- _Problem details_
Your reply should reproduce each line below exactly and carry none of the pictures.

- _Recorded information_

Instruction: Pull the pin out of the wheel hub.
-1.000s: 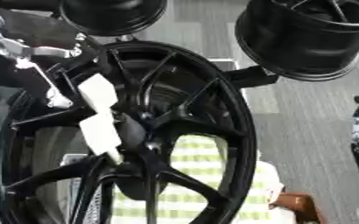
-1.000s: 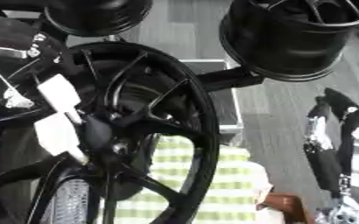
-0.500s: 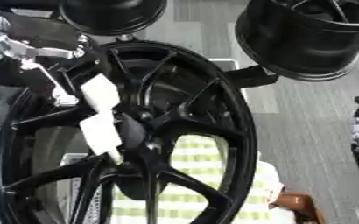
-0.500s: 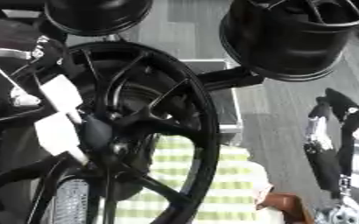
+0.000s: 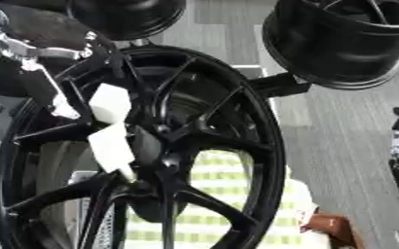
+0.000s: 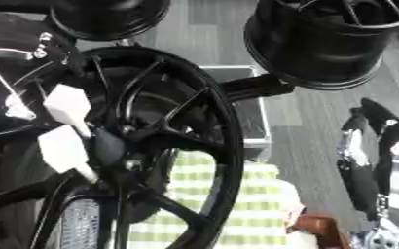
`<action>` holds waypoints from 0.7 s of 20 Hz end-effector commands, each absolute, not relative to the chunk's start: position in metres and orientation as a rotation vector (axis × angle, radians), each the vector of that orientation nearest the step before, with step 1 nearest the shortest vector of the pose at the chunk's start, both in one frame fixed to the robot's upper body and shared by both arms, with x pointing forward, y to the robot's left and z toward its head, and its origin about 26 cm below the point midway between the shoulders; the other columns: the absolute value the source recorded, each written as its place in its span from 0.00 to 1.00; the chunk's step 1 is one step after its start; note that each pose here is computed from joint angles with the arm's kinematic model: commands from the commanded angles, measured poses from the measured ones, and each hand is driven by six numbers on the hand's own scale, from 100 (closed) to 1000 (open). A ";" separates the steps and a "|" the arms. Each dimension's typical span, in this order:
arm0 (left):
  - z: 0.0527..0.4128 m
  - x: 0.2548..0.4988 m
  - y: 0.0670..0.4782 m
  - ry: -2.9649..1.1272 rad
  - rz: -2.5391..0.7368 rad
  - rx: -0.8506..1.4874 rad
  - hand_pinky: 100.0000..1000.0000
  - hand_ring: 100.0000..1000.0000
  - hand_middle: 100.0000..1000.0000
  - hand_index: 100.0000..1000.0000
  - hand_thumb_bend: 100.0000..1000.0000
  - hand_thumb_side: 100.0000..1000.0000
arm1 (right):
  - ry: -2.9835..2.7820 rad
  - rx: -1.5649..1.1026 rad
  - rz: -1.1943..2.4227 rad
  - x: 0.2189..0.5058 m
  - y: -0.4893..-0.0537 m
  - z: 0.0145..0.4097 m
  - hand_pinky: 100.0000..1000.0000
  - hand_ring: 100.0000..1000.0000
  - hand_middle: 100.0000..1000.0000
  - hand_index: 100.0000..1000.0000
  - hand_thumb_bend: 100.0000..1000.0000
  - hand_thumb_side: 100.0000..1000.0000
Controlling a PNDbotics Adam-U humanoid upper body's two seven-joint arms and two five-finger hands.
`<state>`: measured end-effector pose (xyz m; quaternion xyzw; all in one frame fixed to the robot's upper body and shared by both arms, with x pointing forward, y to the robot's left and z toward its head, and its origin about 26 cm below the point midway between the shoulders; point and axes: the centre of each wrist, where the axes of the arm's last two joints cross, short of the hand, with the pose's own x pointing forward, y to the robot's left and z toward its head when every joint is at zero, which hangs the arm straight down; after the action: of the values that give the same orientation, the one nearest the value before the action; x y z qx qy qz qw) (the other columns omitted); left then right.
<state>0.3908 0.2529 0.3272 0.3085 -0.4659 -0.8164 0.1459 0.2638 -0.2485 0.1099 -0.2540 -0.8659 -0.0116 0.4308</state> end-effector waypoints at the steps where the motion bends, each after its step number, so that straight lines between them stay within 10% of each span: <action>1: 0.348 0.384 0.259 -1.098 -2.635 0.889 0.86 0.85 0.79 0.84 0.48 0.46 | -2.179 -0.638 -0.033 0.262 -0.250 0.115 0.91 0.82 0.63 0.79 0.00 0.64; 7: 0.342 0.386 0.256 -1.127 -2.619 0.823 0.82 0.79 0.73 0.84 0.43 0.78 | -2.175 -0.642 -0.044 0.262 -0.250 0.115 0.91 0.82 0.63 0.79 0.00 0.64; 14: 0.335 0.388 0.255 -1.116 -2.615 0.787 0.81 0.79 0.73 0.83 0.47 0.90 | -2.174 -0.644 -0.055 0.262 -0.250 0.115 0.91 0.82 0.63 0.79 0.00 0.64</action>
<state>0.3905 0.2504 0.3248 0.2905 -0.4684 -0.8201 0.1537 0.2637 -0.2488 0.1098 -0.2561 -0.8647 -0.0181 0.4317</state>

- _Your solution_
Instruction: Pull the pin out of the wheel hub.
-1.000s: 
-1.000s: 
-0.500s: 
-0.500s: 
+0.000s: 
+0.000s: 
`<action>` holds waypoints from 0.7 s of 20 Hz end-effector commands, each absolute, not relative to the chunk's start: position in metres and orientation as a rotation vector (axis × angle, radians), each the vector of that orientation nearest the step before, with step 1 nearest the shortest vector of the pose at the chunk's start, both in one frame fixed to the robot's upper body and shared by both arms, with x pointing forward, y to the robot's left and z toward its head, and its origin about 26 cm below the point midway between the shoulders; the other columns: the absolute value the source recorded, each written as its place in its span from 0.00 to 1.00; the chunk's step 1 is one step after its start; note that each pose here is computed from joint angles with the arm's kinematic model: commands from the commanded angles, measured poses from the measured ones, and each hand is driven by six numbers on the hand's own scale, from 100 (closed) to 1000 (open). A ";" separates the steps and a "|" the arms. Each dimension's typical span, in this order:
arm0 (left):
  - z: 0.0527..0.4128 m
  - x: 0.2548..0.4988 m
  - y: 0.0670..0.4782 m
  - ry: -2.9649..1.1272 rad
  - rz: -2.5391..0.7368 rad
  - rx: -0.8506..1.4874 rad
  - hand_pinky: 100.0000..1000.0000
  - hand_ring: 100.0000..1000.0000
  - hand_middle: 100.0000..1000.0000
  - hand_index: 100.0000..1000.0000
  - hand_thumb_bend: 100.0000..1000.0000
  - hand_thumb_side: 100.0000..1000.0000
arm1 (right):
  - ry: -2.9835..2.7820 rad
  - rx: -1.5649..1.1026 rad
  - rz: -1.1943..2.4227 rad
  - x: 0.2189..0.5058 m
  - y: -0.4893..-0.0537 m
  - z: 0.0145..0.4097 m
  - hand_pinky: 100.0000..1000.0000
  - hand_ring: 100.0000..1000.0000
  - hand_middle: 100.0000..1000.0000
  - hand_index: 100.0000..1000.0000
  - hand_thumb_bend: 100.0000..1000.0000
  - hand_thumb_side: 100.0000..1000.0000
Controlling a PNDbotics Adam-U humanoid upper body's two seven-joint arms and two five-finger hands.
`<state>`: measured end-effector pose (xyz m; quaternion xyzw; all in one frame fixed to the robot's upper body and shared by both arms, with x pointing forward, y to the robot's left and z toward its head, and its origin about 26 cm below the point midway between the shoulders; point and axes: the centre of each wrist, where the axes of the arm's last two joints cross, short of the hand, with the pose's own x pointing forward, y to the robot's left and z toward its head when every joint is at zero, which hangs the arm straight down; after the action: of the values that give the same orientation, the one nearest the value before the action; x y z qx qy qz qw) (the other columns omitted); left then right.
<state>0.3908 0.2529 0.3272 0.3085 -0.4659 -0.8164 0.1459 0.2638 -0.2485 0.1099 -0.2540 -0.8659 -0.0116 0.4308</state> end-effector waypoints at the steps where the motion bends, each after its step number, so that straight lines between them stay within 10% of each span: <action>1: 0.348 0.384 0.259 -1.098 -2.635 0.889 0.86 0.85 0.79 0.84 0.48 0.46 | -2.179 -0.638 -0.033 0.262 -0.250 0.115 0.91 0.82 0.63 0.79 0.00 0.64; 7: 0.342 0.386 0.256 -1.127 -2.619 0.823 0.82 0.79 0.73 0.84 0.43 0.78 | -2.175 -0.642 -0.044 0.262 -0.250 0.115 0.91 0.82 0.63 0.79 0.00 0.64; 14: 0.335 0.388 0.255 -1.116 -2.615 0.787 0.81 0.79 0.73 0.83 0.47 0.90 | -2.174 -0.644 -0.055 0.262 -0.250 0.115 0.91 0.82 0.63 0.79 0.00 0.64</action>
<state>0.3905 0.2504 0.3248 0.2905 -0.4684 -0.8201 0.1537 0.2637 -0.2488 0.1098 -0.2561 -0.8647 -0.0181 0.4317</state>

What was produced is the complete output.